The KIS contains information which prospective students have identified as useful, such as student satisfaction, graduate outcomes, learning and teaching activities, assessment methods, tuition fees and student finance, accommodation and professional accreditation.

University of Birmingham students are part of an academic elite and learn from world-leading experts. We will challenge you to become an independent and self-motivated learner, qualities that are highly sought after by employers.

You will have a diverse learning experience, including:

  • lectures
  • small group tutorials
  • independent study
  • and peer group learning, such as delivering presentations with your classmates

Support

You will have access to a comprehensive support system to help you make the transition to Higher Education.

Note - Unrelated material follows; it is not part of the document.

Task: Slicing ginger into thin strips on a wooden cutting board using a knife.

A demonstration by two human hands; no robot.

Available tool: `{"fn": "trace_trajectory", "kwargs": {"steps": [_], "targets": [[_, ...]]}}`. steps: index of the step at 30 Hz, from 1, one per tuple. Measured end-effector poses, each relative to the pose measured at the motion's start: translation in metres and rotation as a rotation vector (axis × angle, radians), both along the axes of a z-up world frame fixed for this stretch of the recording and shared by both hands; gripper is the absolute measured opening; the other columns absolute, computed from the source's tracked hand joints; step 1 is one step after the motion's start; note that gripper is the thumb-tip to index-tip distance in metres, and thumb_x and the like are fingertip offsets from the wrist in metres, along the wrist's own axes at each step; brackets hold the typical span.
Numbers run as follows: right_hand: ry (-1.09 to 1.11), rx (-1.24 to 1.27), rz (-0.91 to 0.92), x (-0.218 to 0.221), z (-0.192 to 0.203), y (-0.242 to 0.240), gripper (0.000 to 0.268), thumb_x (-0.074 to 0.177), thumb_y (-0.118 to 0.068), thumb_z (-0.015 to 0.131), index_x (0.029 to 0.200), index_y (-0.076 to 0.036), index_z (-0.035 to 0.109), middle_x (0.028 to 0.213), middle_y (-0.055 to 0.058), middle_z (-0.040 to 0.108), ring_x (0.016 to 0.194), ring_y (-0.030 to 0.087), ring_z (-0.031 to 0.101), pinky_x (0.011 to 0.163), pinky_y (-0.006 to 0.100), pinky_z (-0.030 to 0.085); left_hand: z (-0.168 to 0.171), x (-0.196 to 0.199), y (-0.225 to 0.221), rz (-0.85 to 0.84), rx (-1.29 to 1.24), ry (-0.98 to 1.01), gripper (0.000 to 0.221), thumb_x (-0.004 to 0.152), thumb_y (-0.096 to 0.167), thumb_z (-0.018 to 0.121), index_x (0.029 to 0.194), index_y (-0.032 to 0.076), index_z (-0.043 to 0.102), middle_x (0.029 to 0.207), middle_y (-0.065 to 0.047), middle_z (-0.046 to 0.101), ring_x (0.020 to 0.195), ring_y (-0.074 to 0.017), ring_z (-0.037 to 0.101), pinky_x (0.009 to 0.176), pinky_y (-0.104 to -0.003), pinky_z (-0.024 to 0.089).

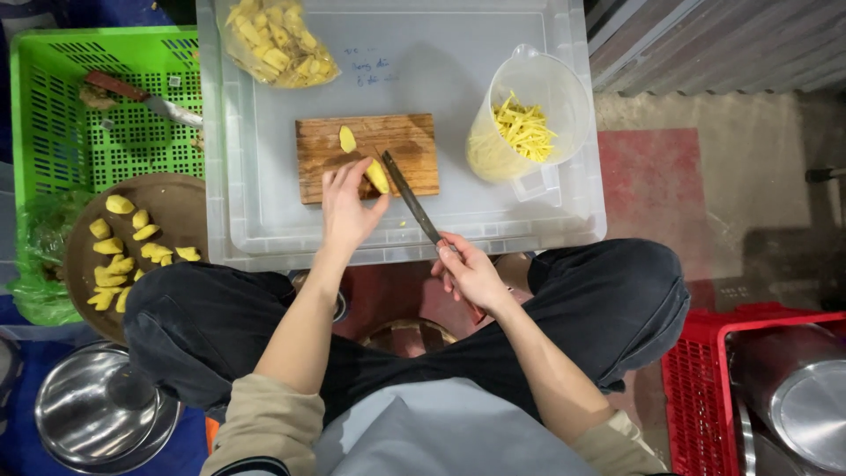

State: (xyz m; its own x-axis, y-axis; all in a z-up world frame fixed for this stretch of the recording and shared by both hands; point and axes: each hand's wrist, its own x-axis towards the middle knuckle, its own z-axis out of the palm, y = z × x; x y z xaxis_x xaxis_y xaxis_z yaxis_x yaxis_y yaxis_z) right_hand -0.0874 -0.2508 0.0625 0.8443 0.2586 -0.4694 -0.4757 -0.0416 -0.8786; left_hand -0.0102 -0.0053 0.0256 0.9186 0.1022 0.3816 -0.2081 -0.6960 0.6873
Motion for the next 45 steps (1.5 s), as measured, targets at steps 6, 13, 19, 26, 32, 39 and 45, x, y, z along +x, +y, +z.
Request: {"fn": "trace_trajectory", "kwargs": {"steps": [6,13,19,26,32,39,45], "targets": [[0.014,-0.021,0.0,0.002,0.005,0.0,0.042,0.105,-0.015,0.051,0.143,0.003,0.049,0.085,0.028,0.069,0.046,0.021,0.063,0.029,0.027,0.053,0.027,-0.009,0.009,-0.208,-0.59,0.339,0.069,0.081,0.021,0.091,0.143,0.017,0.061,0.128,-0.004,0.071,0.099,-0.0144,0.062,0.079,-0.027,0.047],[0.013,-0.032,0.006,0.002,0.007,0.003,0.042,0.105,-0.017,0.05,0.143,0.002,0.049,0.084,0.027,0.07,0.046,0.021,0.063,0.029,0.027,0.053,0.04,-0.006,0.01,-0.147,-0.504,0.208,0.074,0.071,0.013,0.095,0.138,0.018,0.064,0.128,-0.003,0.069,0.1,-0.0184,0.063,0.082,-0.027,0.049],[0.021,-0.033,-0.009,0.002,0.013,0.003,0.043,0.105,-0.018,0.051,0.143,0.003,0.05,0.084,0.027,0.071,0.046,0.02,0.063,0.03,0.027,0.054,0.004,-0.001,0.002,0.1,0.099,0.089,0.071,0.064,0.033,0.098,0.128,0.022,0.07,0.118,0.0,0.062,0.102,-0.0275,0.062,0.091,-0.04,0.051],[0.021,-0.054,-0.001,0.003,0.018,0.006,0.043,0.105,-0.018,0.051,0.142,0.003,0.051,0.083,0.027,0.071,0.046,0.02,0.063,0.031,0.027,0.055,0.02,0.001,0.018,-0.047,0.188,0.183,0.067,0.078,0.001,0.083,0.141,0.013,0.064,0.125,-0.012,0.059,0.107,-0.0381,0.059,0.096,-0.044,0.049],[0.03,0.005,-0.019,0.002,0.01,0.003,0.042,0.105,-0.017,0.049,0.142,0.002,0.05,0.082,0.027,0.07,0.046,0.02,0.062,0.03,0.027,0.054,0.005,0.017,0.036,-0.144,0.204,0.221,0.035,0.086,0.032,0.082,0.119,0.023,0.073,0.1,-0.002,0.068,0.1,-0.0321,0.065,0.087,-0.044,0.053],[0.047,0.041,-0.035,0.001,0.009,0.004,0.041,0.105,-0.019,0.05,0.141,0.002,0.052,0.079,0.027,0.069,0.045,0.021,0.063,0.03,0.029,0.055,0.002,0.016,0.021,0.038,0.171,0.406,0.034,0.093,0.053,0.074,0.113,0.026,0.072,0.095,0.001,0.074,0.102,-0.0258,0.069,0.087,-0.043,0.056],[0.076,0.1,-0.057,-0.003,0.004,0.006,0.041,0.106,-0.019,0.049,0.143,0.0,0.049,0.078,0.025,0.069,0.044,0.021,0.061,0.029,0.029,0.052,0.02,0.007,0.002,0.206,0.091,0.593,0.041,0.091,0.062,0.068,0.097,0.023,0.08,0.084,-0.003,0.079,0.094,-0.0344,0.075,0.085,-0.048,0.059]]}}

  • Personal tutors - You will be assigned your own personal tutor who will get to know you as you progress through your studies. They will provide academic support and advice to enable you to make the most of your time here at Birmingham.
  • Welfare tutors - We have dedicated welfare tutors who provide professional support, advice and guidance to students across a range of issues. They can meet with you to discuss extensions, disabilities, reasonable adjustments, extenuating circumstances, or talk through any problems you might be experiencing, and help you access wider support on campus and beyond.
  • Academic Skills Centre - The centre aims to help you become a more effective and independent learner through a range of high-quality support services. The centre offers workshops on a range of topics, such as note-taking, reading, academic writing and presentation skills.
  • Academic Writing Advisory Service (AWAS) - the AWAS team will provide guidance on writing essays and dissertations at University-level. You will receive individual support from an academic writing advisor and meet with postgraduate tutors who specialise in particular subjects. Support is given in a variety of ways, such as small-group workshops, online activities, tutorials and email correspondence.
  • Student experience - Our Student Experience Team will help you get the most out of your academic experience. They will offer research opportunities, study skills support and help you prepare for your post-university careers. They will also organise social events, such as field trips, to help you meet fellow students from your course.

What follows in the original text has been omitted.